RECORDS PROVIDED:

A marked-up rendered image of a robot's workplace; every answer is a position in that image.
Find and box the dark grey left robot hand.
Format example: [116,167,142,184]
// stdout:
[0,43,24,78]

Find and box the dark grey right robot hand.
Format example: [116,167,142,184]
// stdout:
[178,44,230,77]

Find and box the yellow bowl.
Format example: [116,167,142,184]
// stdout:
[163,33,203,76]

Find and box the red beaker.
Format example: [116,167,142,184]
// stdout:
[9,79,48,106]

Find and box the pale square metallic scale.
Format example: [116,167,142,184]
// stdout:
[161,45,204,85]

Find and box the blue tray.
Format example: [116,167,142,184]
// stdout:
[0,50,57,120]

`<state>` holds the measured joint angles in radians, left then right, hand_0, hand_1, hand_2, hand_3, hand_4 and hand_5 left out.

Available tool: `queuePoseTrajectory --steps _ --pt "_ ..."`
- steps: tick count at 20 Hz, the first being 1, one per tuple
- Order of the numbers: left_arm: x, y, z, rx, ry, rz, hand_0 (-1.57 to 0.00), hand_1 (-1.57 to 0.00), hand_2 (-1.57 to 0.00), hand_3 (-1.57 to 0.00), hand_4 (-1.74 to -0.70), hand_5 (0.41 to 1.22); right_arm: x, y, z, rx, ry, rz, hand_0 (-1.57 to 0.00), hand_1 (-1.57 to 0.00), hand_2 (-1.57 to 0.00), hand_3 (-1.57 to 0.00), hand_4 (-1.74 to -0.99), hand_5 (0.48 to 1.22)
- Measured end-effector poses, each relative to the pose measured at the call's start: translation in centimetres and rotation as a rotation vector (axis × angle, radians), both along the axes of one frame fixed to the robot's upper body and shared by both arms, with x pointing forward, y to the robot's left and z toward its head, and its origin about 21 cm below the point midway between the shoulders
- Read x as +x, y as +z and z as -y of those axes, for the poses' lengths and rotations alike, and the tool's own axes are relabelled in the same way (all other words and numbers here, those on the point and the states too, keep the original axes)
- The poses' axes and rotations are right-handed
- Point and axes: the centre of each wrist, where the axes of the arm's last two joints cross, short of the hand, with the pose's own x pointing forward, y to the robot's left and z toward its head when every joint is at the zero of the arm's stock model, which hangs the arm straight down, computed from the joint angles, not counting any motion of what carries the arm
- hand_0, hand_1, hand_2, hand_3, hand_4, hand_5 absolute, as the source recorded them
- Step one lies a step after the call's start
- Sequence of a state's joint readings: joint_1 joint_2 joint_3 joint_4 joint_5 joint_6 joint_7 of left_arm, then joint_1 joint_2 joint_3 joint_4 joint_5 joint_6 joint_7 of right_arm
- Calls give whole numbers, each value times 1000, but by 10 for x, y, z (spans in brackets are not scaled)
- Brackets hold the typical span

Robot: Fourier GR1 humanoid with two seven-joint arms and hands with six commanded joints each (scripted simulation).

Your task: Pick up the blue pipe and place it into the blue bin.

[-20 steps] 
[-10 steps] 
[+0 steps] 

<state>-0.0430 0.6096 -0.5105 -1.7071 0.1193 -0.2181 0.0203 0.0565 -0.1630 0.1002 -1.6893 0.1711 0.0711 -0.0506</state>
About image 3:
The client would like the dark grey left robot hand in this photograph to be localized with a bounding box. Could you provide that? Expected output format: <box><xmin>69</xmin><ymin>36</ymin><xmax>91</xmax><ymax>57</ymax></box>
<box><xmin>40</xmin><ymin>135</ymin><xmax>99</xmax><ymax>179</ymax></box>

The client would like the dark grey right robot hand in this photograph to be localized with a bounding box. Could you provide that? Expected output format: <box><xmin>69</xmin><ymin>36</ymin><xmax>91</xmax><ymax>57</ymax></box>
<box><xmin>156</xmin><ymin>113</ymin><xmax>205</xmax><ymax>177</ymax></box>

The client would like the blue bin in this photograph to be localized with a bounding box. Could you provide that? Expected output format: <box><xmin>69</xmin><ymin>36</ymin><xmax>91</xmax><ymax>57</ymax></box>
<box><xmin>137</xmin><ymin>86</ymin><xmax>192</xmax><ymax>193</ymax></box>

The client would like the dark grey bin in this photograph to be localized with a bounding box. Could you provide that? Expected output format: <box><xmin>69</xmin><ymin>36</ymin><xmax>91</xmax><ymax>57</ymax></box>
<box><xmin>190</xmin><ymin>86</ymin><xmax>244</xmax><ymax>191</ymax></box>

---

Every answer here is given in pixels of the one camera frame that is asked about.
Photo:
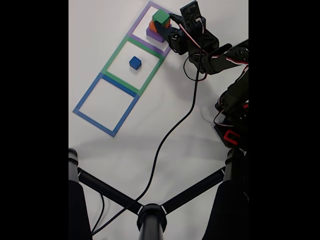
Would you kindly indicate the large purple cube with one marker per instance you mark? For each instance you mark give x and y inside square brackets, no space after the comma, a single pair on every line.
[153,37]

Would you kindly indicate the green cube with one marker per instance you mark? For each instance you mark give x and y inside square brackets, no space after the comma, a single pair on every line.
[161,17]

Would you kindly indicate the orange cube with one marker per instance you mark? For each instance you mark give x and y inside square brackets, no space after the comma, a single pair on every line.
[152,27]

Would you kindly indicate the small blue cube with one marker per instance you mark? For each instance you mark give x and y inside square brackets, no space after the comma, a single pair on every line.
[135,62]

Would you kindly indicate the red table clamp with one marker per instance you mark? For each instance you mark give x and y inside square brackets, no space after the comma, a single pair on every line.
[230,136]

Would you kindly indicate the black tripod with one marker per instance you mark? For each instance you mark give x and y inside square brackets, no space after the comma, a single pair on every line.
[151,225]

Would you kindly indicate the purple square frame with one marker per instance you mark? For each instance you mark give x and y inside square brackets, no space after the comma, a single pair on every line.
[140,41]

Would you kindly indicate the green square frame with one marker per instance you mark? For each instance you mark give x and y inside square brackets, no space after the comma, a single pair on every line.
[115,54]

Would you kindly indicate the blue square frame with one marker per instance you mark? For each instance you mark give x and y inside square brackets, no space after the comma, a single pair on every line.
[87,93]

---

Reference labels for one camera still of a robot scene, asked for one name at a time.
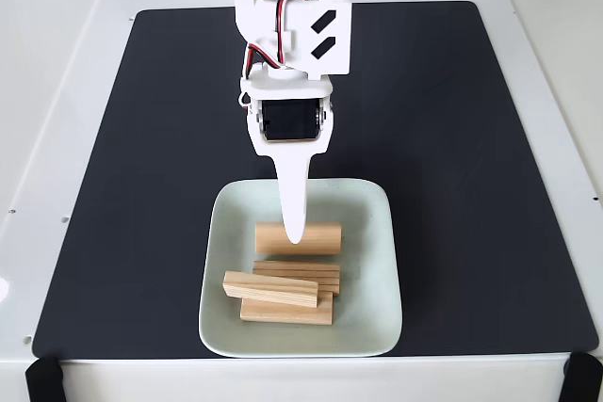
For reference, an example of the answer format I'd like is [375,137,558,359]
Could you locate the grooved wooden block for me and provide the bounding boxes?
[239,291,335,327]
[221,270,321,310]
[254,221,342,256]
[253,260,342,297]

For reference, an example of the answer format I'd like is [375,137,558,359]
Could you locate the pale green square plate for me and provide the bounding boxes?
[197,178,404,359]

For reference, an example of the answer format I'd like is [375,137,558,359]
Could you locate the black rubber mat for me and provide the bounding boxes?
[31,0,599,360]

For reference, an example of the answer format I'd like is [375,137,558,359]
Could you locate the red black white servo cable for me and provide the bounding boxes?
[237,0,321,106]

WHAT IS BEING ASKED: Reproduce each line of the data containing the word "camera".

ANSWER TO THE PROBLEM:
Every answer here is given in pixels of the one camera frame that is asked about.
Reference labels for one camera still of a robot scene, asked for one name at a time.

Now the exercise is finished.